All roads may lead to Rome, but once you get there, good luck taking the subway. The sprawling metropolis is expanding its mass transit system -- a sluggish process made even slower as workers keep running into buried ancient ruins. From a report: "I found some gold rings. I found glasswork laminated in gold depicting a Roman god, some amphoras," says Gilberto Pagani, a bulldozer operator at the Amba Aradam metro stop, currently under construction not far from the Colosseum. Pagani is part of an archaeological team at the site, a certified archaeological construction worker trained to excavate, preserve and build in cities like Rome, with thousands of years of civilization buried beneath the surface. The presence of ancient artifacts underground is a daunting challenge for urban developers. For archaeologists, it's the opportunity of a lifetime. "I think it's the luckiest thing that's ever happened to me, professionally speaking," says Simona Morretta, the state archaeologist in charge of the Amba Aradam site. "Because you never get the chance in a regular excavation to dig so deep. That's how we've found architectural complexes as important as this."

13 of 42 comments (clear)

  1. Rome wasn't built in a day by jfdavis668 · · Score: 4, Funny

    And now we have the proof.

  2. Re:Work arounds by omnichad · · Score: 4, Interesting

    I don't think everyone's treating this as a problem to be solved. Maybe not even most people.
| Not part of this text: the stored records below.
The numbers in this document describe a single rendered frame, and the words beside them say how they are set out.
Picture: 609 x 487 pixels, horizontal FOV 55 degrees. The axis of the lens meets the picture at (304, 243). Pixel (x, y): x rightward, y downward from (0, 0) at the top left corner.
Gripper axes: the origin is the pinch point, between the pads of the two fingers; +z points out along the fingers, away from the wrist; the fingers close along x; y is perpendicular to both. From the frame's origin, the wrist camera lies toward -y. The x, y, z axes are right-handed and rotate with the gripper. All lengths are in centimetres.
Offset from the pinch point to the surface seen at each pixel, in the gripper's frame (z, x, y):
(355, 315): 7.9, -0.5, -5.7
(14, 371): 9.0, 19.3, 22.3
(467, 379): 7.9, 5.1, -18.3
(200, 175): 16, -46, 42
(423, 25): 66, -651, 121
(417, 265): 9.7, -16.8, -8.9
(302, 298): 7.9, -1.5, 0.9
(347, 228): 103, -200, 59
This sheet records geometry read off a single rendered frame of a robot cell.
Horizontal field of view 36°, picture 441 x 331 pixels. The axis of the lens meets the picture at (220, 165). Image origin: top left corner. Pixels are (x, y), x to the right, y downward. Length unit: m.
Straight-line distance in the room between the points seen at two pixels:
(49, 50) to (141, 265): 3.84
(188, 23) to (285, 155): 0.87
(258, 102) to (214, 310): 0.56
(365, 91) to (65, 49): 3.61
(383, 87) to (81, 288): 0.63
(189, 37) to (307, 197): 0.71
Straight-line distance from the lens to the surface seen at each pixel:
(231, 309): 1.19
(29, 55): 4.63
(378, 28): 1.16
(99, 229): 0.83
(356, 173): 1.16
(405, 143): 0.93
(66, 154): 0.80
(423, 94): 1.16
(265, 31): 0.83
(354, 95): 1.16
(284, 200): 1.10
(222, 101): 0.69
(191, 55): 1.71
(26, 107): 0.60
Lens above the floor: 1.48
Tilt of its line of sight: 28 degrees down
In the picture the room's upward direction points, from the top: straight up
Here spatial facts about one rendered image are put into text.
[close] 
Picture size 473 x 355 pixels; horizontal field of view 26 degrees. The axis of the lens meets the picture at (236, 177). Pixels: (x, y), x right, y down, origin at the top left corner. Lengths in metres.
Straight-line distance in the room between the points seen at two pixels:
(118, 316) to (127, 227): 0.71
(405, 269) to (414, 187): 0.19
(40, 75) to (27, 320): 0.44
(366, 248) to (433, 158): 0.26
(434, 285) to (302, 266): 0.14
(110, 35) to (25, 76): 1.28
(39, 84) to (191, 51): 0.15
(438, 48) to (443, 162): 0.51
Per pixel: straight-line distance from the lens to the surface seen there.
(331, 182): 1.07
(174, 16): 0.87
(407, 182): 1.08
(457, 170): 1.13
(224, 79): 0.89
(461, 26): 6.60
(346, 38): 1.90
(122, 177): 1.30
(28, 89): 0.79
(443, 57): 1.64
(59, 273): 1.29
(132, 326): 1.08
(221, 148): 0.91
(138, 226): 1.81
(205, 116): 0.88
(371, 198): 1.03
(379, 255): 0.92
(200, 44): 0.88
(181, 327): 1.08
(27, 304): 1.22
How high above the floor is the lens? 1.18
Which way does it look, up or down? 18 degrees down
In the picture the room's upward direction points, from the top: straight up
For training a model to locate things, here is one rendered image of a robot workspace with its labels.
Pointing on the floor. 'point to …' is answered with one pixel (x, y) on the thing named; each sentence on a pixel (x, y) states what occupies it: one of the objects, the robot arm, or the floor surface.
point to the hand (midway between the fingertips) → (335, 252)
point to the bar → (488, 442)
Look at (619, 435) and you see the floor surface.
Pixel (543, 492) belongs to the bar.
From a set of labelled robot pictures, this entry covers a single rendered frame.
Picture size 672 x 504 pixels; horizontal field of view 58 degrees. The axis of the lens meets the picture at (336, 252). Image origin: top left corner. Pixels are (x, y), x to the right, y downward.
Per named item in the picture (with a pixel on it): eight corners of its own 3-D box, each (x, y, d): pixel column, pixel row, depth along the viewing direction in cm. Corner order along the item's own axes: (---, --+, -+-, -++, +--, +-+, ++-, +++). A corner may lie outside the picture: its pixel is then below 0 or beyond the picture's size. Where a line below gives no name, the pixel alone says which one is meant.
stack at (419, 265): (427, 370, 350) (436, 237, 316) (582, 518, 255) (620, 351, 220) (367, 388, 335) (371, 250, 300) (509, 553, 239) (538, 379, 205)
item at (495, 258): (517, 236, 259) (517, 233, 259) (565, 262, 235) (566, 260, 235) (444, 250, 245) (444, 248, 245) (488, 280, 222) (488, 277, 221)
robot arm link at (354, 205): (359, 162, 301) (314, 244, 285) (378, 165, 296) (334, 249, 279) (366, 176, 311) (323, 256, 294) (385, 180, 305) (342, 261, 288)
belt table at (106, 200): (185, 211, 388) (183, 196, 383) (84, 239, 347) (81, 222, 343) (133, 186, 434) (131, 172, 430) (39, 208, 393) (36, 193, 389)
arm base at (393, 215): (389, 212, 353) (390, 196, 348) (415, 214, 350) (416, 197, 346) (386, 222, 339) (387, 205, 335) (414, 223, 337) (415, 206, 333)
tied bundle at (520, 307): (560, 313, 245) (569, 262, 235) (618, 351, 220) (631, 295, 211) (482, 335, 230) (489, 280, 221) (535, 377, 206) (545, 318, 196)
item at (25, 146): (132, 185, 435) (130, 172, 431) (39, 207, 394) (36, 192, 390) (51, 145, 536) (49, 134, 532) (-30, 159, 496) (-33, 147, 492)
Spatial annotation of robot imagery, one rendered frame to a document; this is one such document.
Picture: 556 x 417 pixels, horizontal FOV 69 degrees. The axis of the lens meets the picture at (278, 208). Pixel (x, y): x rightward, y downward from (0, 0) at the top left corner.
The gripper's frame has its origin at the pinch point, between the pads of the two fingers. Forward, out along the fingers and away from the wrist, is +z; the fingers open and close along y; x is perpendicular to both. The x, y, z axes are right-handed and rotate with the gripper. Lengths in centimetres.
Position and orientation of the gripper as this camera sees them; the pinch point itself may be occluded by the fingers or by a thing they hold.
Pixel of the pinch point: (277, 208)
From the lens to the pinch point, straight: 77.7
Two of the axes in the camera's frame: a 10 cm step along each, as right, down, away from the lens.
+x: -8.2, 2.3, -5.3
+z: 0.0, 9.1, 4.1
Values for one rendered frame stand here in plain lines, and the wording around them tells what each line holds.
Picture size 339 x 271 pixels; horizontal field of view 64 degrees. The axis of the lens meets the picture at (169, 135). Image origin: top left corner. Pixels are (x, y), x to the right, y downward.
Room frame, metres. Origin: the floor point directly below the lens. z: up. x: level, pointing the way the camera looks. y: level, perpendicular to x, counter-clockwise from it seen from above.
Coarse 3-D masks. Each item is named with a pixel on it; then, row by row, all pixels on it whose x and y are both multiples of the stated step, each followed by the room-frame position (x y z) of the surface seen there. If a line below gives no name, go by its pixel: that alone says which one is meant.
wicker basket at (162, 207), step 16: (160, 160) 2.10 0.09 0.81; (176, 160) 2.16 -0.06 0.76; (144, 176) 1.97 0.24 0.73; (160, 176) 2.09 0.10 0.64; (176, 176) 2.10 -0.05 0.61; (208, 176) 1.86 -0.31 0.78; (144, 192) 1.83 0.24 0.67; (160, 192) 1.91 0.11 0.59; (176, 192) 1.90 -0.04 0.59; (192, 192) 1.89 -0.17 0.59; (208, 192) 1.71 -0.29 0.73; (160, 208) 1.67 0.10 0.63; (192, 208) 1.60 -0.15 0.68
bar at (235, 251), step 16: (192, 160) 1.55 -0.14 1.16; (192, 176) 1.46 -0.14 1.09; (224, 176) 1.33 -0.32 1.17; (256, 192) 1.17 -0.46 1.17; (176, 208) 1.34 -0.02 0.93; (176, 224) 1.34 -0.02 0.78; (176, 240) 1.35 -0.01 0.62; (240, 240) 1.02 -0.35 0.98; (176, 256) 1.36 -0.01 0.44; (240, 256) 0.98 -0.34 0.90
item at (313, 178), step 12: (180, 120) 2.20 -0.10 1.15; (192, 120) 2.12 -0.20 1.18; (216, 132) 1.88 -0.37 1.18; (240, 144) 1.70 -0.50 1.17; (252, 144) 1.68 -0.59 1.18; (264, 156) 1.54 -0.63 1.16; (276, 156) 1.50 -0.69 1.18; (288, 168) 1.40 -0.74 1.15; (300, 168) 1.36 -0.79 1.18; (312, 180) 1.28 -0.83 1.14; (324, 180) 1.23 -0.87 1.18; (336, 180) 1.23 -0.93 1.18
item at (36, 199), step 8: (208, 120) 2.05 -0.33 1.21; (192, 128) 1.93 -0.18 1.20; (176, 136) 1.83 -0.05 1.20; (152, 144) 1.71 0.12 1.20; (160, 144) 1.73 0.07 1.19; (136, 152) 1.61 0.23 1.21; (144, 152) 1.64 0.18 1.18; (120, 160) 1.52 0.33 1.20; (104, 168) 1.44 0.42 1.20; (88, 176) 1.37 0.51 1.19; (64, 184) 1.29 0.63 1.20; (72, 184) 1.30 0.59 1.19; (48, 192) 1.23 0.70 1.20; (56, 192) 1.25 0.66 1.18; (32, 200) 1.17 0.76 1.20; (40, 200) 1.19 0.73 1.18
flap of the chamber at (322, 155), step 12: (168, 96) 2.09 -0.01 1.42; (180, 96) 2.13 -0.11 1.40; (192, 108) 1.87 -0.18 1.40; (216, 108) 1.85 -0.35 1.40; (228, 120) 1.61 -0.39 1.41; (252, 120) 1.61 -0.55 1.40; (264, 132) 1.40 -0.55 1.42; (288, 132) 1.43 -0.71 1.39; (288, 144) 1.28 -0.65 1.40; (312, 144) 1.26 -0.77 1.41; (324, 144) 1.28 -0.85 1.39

I'm sure a lot of people take it as a matter of national pride that they have so much advanced civilization buried beneath their feet and love that it is being preserved.

  3. Hardly surprising by OneHundredAndTen · · Score: 3, Insightful

    I'd bet that in Rome you cannot dig anywhere without stumbling on some archaeological finding.

    1. Re:Hardly surprising by Ungrounded+Lightning · · Score: 4, Interesting

      I'd bet that in Rome you cannot dig anywhere without stumbling on some archaeological finding.

      What was garbage, obsolete rubble, or misplaced trinkets millenia ago is now valuable information about lost or corrupted history.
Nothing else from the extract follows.